# Won't be eating here anymore.



## w7durango (May 28, 2005)

Anyone else see this?


----------



## Luv2hunteup (Mar 22, 2003)

Are you allowed to bring a gun into a bar?


----------



## w7durango (May 28, 2005)

Bww is also a restaurant. So I'm pretty sure you can. Someone else might no for sure. I've carried in there all the time. Lots of restaurants serve alcohol.


----------



## Rupestris (Aug 25, 2000)

Luv2hunteup said:


> Are you allowed to bring a gun into a bar?


It isn't a bar unless more than half of their income is from the sale of alcoholic beverages.


----------



## BallsRdragn (Jul 21, 2005)

Rupestris said:


> It isn't a bar unless more than half of their income is from the sale of alcoholic beverages.[/Qoute
> 
> Is there a punk kid at the front door playing with the metal detector wand? :sad:


----------



## dtg (Jun 5, 2003)

I wouldn't eat anywhere that brazenly admits that they are a hunting preserve for crazy killers either.


----------



## Huffy (Jan 19, 2009)

I would guess that the one by me makes its primary source of income from the sale of alcohol rather than the food. So I would play it safe and not carry there anyways.

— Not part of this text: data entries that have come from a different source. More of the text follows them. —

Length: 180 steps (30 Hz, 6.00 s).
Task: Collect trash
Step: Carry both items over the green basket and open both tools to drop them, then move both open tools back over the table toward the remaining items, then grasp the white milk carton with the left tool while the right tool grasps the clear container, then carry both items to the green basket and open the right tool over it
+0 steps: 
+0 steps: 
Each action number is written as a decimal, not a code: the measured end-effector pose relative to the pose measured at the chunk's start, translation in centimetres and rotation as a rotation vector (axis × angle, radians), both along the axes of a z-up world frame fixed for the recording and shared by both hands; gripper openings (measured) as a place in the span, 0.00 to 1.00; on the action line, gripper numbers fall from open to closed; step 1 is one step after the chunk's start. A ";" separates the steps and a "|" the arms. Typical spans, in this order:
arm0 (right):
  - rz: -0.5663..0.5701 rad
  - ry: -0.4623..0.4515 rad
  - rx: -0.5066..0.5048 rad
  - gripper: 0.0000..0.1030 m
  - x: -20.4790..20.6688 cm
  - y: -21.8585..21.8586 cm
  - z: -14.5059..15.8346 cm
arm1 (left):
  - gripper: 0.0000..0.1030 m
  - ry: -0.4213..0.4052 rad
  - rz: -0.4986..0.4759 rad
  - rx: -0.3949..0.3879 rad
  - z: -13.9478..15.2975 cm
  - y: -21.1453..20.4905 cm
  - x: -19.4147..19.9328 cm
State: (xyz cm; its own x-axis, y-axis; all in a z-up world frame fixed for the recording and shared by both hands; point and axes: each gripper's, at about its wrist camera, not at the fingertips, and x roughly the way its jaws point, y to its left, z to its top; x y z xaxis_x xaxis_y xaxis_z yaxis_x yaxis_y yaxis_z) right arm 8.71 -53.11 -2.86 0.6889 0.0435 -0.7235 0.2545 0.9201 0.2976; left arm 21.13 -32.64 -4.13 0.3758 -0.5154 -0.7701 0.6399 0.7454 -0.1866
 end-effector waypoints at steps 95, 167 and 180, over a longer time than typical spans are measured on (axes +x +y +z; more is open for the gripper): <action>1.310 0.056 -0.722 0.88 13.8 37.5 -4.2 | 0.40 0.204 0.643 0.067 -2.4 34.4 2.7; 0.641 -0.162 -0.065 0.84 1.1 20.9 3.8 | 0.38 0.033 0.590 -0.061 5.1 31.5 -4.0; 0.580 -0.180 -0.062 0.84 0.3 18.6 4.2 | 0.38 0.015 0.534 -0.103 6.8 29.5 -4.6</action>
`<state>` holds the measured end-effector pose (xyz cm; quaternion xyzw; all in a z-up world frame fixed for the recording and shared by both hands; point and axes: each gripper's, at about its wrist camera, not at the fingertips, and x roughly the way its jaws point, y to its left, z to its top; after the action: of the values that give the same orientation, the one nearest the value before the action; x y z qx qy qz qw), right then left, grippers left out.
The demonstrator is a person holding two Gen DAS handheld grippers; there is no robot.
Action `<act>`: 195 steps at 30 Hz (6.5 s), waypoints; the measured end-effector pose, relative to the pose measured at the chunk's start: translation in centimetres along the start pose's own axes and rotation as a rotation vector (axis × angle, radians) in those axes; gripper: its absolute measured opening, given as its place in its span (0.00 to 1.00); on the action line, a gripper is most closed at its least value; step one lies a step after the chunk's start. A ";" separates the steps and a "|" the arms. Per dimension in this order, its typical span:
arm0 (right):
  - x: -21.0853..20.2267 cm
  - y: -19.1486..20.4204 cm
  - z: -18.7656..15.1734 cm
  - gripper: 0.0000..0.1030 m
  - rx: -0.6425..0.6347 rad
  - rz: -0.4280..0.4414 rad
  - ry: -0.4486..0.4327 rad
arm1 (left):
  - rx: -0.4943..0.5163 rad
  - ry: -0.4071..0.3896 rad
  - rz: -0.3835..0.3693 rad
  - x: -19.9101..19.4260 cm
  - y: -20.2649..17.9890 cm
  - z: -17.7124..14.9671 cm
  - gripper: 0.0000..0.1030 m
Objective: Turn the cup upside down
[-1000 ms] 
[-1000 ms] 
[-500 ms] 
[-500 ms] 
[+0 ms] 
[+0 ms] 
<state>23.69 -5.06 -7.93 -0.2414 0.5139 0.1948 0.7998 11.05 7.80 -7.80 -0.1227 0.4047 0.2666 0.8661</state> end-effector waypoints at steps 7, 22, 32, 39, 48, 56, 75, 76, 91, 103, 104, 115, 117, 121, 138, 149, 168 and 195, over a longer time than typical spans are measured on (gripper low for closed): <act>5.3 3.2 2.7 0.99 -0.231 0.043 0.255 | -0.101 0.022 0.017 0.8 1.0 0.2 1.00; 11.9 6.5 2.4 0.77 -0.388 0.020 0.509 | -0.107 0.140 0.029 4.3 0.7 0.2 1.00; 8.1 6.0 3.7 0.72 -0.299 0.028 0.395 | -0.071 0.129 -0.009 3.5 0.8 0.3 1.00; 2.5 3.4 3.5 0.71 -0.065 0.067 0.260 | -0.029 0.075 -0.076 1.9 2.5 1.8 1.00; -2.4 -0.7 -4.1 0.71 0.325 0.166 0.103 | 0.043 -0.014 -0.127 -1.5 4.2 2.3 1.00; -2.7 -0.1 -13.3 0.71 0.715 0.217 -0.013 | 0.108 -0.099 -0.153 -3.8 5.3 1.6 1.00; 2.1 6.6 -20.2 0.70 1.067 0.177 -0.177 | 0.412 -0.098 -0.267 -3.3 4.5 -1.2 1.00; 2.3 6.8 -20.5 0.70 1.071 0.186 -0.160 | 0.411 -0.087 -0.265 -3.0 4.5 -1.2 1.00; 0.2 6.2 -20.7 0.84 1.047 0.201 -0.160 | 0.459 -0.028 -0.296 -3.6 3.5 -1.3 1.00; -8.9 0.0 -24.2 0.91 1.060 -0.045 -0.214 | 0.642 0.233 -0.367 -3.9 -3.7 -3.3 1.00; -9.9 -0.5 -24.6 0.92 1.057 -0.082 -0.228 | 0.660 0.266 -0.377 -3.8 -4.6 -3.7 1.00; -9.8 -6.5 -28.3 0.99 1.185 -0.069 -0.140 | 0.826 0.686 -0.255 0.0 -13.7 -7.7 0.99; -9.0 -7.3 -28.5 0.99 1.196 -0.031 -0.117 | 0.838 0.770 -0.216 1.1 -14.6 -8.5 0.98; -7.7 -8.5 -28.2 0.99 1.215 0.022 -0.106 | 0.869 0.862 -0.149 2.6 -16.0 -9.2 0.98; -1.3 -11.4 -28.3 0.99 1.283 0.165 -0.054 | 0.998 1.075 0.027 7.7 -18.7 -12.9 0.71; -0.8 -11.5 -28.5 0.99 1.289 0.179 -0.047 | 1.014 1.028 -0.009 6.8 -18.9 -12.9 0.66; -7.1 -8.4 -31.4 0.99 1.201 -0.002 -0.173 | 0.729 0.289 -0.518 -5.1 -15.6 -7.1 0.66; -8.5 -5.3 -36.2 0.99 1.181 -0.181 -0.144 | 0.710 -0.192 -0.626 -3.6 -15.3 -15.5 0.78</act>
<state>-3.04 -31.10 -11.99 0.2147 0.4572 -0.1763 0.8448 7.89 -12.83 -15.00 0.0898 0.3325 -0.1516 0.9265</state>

But, even if that were not the case, I'm not going to boycott a restaurant just because they choose not to allow guns. That's their right. Heck, I don't allow anyone to bring a gun into my house (except me). I don't have any problem with someone else making the same rule for their property.


----------



## thill (Aug 23, 2006)

Much ado about nothing.

Your choice, just like it's their choice to ban guns in their establishment. 

Wings sounds good right now.....might swing by on my way home...


----------



## Whitetail_hunter (Mar 14, 2012)

Hooters is better anyways.

Outdoor Hub mobile, the outdoor information engine


----------



## brookie1 (Jan 26, 2011)

Just an FYI, but according to other websites that's not a Michigan restaurant. The privately held restaurants don't have the signs and are not following any type of policy, including all the Michigan restaurants. It's apparently one of those "hey, got this in an email" things that people are posting with no information. As for the rest of the posts, everyone needs to read the actual laws. The links are in the legal forum at the top.


----------



## Rupestris (Aug 25, 2000)

brookie1 said:


> As for the rest of the posts, everyone needs to read the actual laws. The links are in the legal forum at the top.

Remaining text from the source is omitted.